Start of RECORDS TO PROCESS

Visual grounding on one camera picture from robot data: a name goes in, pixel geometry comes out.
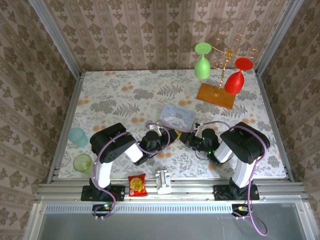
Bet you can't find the pastel cartoon bunny tin box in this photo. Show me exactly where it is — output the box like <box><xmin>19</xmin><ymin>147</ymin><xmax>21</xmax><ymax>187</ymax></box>
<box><xmin>157</xmin><ymin>104</ymin><xmax>197</xmax><ymax>133</ymax></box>

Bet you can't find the red snack packet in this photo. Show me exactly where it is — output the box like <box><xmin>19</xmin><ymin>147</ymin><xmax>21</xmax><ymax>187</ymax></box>
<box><xmin>127</xmin><ymin>172</ymin><xmax>149</xmax><ymax>197</ymax></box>

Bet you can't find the floral tablecloth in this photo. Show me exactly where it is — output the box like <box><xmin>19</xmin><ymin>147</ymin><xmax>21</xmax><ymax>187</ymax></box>
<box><xmin>58</xmin><ymin>69</ymin><xmax>287</xmax><ymax>180</ymax></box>

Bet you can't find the red plastic goblet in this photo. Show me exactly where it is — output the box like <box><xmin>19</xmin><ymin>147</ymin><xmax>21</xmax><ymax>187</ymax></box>
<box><xmin>223</xmin><ymin>57</ymin><xmax>254</xmax><ymax>95</ymax></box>

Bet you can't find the green plastic goblet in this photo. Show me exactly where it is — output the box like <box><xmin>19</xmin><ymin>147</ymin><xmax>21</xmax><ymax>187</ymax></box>
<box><xmin>194</xmin><ymin>42</ymin><xmax>213</xmax><ymax>80</ymax></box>

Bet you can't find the green plastic cup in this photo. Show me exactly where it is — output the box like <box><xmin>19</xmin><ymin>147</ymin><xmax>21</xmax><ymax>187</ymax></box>
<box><xmin>72</xmin><ymin>153</ymin><xmax>95</xmax><ymax>175</ymax></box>

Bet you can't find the teal plastic cup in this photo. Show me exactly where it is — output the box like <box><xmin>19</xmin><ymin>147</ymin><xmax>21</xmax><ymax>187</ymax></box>
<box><xmin>67</xmin><ymin>127</ymin><xmax>89</xmax><ymax>149</ymax></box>

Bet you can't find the small black controller board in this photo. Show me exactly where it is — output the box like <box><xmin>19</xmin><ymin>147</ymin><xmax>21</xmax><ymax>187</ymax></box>
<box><xmin>91</xmin><ymin>203</ymin><xmax>116</xmax><ymax>218</ymax></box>
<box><xmin>231</xmin><ymin>203</ymin><xmax>254</xmax><ymax>218</ymax></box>

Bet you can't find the grey metal panel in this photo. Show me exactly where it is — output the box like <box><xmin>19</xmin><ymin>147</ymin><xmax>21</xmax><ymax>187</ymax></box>
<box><xmin>23</xmin><ymin>199</ymin><xmax>320</xmax><ymax>240</ymax></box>

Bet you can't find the white plastic bracket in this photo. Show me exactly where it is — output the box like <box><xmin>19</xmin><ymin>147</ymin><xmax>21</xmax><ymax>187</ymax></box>
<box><xmin>154</xmin><ymin>169</ymin><xmax>173</xmax><ymax>196</ymax></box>

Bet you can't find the gold wire stand wooden base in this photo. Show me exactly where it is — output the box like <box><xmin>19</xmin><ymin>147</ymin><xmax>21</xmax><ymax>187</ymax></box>
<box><xmin>196</xmin><ymin>32</ymin><xmax>261</xmax><ymax>110</ymax></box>

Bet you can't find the aluminium frame front rail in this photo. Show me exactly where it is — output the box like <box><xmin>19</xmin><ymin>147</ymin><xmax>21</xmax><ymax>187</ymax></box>
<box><xmin>34</xmin><ymin>177</ymin><xmax>308</xmax><ymax>201</ymax></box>

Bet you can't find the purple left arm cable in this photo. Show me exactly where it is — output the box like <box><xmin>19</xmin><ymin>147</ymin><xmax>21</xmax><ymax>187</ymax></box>
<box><xmin>91</xmin><ymin>121</ymin><xmax>172</xmax><ymax>221</ymax></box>

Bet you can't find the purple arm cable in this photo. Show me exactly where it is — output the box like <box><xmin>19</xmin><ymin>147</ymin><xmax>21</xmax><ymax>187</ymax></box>
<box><xmin>196</xmin><ymin>120</ymin><xmax>270</xmax><ymax>237</ymax></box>
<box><xmin>91</xmin><ymin>121</ymin><xmax>172</xmax><ymax>221</ymax></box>

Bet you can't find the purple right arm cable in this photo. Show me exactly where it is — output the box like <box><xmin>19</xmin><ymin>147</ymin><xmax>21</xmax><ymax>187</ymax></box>
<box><xmin>196</xmin><ymin>120</ymin><xmax>270</xmax><ymax>237</ymax></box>

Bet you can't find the slotted cable duct strip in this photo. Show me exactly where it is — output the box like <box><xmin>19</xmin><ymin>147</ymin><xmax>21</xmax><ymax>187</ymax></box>
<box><xmin>44</xmin><ymin>204</ymin><xmax>234</xmax><ymax>214</ymax></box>

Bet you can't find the aluminium frame side rail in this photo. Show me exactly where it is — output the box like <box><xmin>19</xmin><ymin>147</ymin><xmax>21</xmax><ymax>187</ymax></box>
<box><xmin>46</xmin><ymin>71</ymin><xmax>84</xmax><ymax>184</ymax></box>
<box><xmin>254</xmin><ymin>68</ymin><xmax>295</xmax><ymax>183</ymax></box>

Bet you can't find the aluminium frame corner post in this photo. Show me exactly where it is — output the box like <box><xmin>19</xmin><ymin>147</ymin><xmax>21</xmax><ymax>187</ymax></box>
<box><xmin>254</xmin><ymin>0</ymin><xmax>301</xmax><ymax>74</ymax></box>
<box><xmin>27</xmin><ymin>0</ymin><xmax>82</xmax><ymax>77</ymax></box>

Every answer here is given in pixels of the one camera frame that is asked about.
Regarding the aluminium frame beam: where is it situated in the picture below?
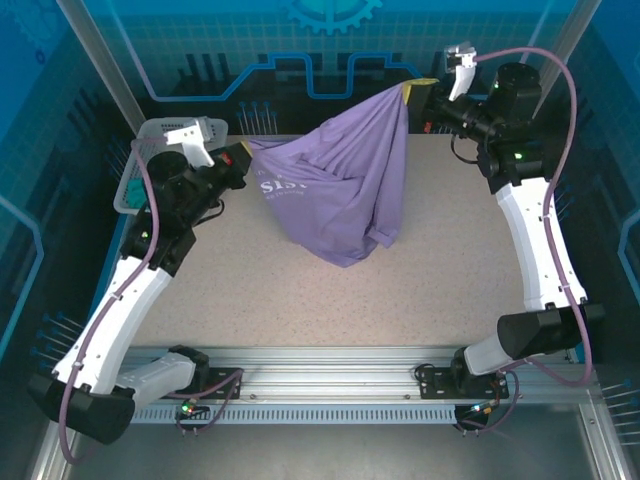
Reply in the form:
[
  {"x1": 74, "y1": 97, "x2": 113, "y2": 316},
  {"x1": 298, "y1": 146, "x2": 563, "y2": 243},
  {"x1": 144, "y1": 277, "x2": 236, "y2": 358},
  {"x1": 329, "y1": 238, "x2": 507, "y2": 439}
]
[
  {"x1": 577, "y1": 399, "x2": 631, "y2": 480},
  {"x1": 27, "y1": 424, "x2": 76, "y2": 480}
]

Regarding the thin black left gripper wire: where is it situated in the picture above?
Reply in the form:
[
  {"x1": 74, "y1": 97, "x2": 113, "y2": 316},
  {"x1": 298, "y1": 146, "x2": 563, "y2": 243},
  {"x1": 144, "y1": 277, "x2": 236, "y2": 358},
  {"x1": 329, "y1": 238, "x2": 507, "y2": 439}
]
[{"x1": 192, "y1": 198, "x2": 226, "y2": 224}]

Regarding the thin black right gripper wire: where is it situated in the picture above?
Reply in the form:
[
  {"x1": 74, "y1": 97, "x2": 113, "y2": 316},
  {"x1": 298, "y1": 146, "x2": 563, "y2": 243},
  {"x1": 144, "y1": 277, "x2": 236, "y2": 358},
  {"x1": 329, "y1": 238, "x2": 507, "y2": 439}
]
[{"x1": 450, "y1": 133, "x2": 482, "y2": 166}]

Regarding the purple t-shirt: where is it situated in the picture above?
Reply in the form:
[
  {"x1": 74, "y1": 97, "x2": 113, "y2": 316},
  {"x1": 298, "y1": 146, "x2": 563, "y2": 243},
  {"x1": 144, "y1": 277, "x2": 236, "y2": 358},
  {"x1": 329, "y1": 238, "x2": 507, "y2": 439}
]
[{"x1": 248, "y1": 82, "x2": 412, "y2": 269}]

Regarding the thin black gripper wire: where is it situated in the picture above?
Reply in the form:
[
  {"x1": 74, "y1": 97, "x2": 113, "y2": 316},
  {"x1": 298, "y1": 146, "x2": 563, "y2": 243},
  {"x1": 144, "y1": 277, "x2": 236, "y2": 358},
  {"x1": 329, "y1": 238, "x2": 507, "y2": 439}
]
[
  {"x1": 450, "y1": 133, "x2": 482, "y2": 166},
  {"x1": 192, "y1": 198, "x2": 226, "y2": 224}
]

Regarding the slotted grey cable duct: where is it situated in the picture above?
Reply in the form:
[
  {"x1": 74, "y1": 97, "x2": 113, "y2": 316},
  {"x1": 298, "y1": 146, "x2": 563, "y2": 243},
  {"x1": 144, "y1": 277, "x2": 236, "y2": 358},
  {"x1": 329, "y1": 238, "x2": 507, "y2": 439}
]
[{"x1": 132, "y1": 403, "x2": 459, "y2": 426}]

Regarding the aluminium frame post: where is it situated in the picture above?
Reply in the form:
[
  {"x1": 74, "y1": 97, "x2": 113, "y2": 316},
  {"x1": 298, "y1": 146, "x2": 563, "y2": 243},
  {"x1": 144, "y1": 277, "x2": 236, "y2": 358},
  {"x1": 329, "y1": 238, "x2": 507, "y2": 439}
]
[
  {"x1": 519, "y1": 0, "x2": 604, "y2": 116},
  {"x1": 54, "y1": 0, "x2": 147, "y2": 136}
]

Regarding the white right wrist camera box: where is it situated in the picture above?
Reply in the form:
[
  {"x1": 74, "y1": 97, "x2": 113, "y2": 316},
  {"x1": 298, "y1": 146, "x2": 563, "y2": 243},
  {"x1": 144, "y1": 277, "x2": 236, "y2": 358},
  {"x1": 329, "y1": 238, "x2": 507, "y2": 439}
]
[{"x1": 443, "y1": 41, "x2": 479, "y2": 102}]

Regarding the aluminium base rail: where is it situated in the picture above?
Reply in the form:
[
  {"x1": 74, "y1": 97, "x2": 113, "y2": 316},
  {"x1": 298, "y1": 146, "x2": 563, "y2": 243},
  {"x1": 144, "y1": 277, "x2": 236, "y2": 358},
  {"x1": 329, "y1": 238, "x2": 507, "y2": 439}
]
[{"x1": 119, "y1": 344, "x2": 599, "y2": 407}]

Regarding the short purple cable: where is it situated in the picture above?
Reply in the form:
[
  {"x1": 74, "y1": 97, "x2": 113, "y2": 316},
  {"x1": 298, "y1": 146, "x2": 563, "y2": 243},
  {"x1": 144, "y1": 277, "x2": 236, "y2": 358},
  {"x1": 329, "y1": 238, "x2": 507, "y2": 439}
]
[
  {"x1": 164, "y1": 367, "x2": 246, "y2": 401},
  {"x1": 477, "y1": 364, "x2": 521, "y2": 434}
]

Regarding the grey plastic mesh basket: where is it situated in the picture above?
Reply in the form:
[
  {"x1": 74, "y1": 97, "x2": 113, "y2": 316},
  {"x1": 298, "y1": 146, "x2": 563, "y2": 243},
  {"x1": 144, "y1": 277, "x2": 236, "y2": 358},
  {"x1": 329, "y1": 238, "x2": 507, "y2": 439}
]
[{"x1": 113, "y1": 117, "x2": 229, "y2": 216}]

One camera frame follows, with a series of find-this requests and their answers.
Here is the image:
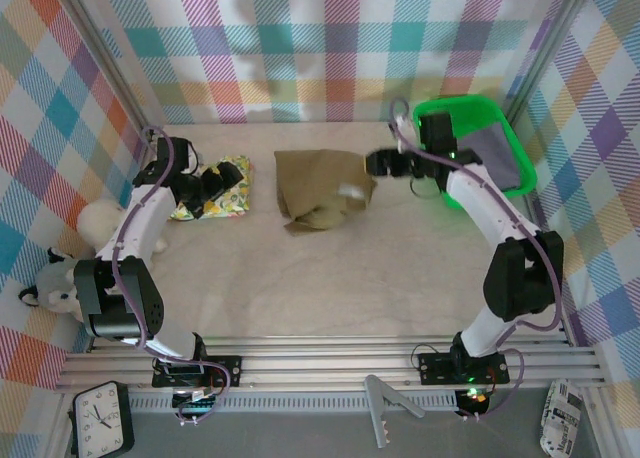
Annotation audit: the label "newspaper print pouch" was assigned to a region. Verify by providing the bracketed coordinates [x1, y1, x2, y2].
[539, 379, 585, 458]

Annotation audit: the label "lemon print skirt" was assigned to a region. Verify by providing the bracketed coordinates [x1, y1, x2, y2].
[169, 153, 254, 223]

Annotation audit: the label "grey plastic clamp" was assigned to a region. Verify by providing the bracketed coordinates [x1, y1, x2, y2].
[364, 374, 427, 450]

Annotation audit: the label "olive khaki skirt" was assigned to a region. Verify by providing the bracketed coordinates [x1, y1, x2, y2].
[273, 148, 379, 238]

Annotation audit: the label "grey husky plush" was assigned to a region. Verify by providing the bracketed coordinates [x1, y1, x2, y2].
[18, 247, 84, 324]

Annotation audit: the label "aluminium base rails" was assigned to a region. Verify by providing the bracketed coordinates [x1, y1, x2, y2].
[54, 333, 614, 395]

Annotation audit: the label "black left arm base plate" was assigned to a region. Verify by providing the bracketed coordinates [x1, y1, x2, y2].
[151, 353, 244, 390]

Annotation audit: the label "plain lavender skirt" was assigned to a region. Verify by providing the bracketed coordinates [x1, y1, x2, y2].
[462, 122, 521, 189]

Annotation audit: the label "aluminium corner post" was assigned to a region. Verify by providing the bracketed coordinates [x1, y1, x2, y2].
[49, 0, 162, 144]
[503, 0, 597, 124]

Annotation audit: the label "green controller circuit board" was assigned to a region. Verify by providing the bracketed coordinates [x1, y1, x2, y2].
[172, 387, 221, 412]

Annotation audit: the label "black controller board orange connector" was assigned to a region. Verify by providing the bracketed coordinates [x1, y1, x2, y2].
[457, 387, 491, 414]

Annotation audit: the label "black alarm clock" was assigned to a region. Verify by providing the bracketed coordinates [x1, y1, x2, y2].
[72, 380, 135, 458]

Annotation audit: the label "green plastic basket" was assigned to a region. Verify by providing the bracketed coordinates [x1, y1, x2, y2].
[412, 93, 539, 212]

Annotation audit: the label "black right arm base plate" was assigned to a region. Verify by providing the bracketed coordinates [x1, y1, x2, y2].
[417, 350, 511, 385]

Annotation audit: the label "grey slotted cable duct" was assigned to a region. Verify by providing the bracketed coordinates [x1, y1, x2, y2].
[127, 395, 461, 415]

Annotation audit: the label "white teddy bear plush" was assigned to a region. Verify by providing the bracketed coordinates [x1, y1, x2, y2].
[77, 200, 169, 254]

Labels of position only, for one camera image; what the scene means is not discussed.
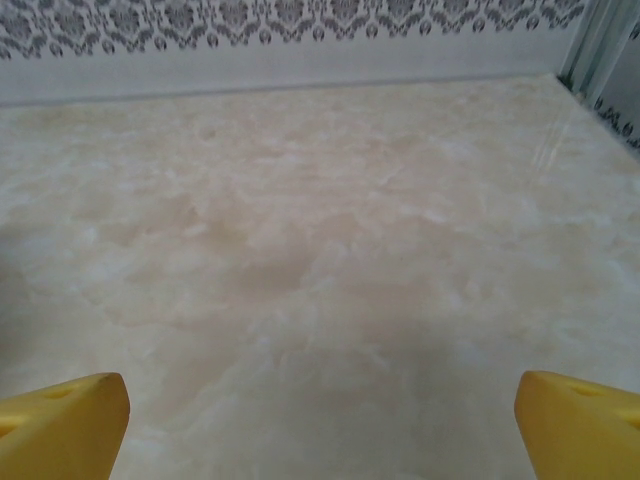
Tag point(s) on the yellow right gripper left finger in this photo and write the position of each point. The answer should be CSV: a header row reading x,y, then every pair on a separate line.
x,y
65,430

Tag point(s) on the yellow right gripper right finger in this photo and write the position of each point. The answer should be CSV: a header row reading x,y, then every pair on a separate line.
x,y
575,430

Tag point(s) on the aluminium frame post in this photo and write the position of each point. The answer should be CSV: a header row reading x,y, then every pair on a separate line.
x,y
595,45

End of RECORDS TO PROCESS

Find the lines above holding the word "Regarding" and show them.

Regarding the aluminium frame beam: where is it situated in the picture below?
Regarding the thin black left gripper wire: where is it situated in the picture above?
Regarding the thin black right gripper wire: where is it situated in the picture above?
Regarding the purple t-shirt: where is it situated in the picture above?
Regarding the thin black gripper wire: where is it situated in the picture above?
Regarding the slotted grey cable duct: where is it situated in the picture above?
Regarding the aluminium frame post: where is it situated in the picture above?
Regarding the white right wrist camera box: where is it situated in the picture above?
Regarding the aluminium base rail: where is it situated in the picture above?
Regarding the short purple cable: where is it situated in the picture above?
Regarding the grey plastic mesh basket: where is it situated in the picture above?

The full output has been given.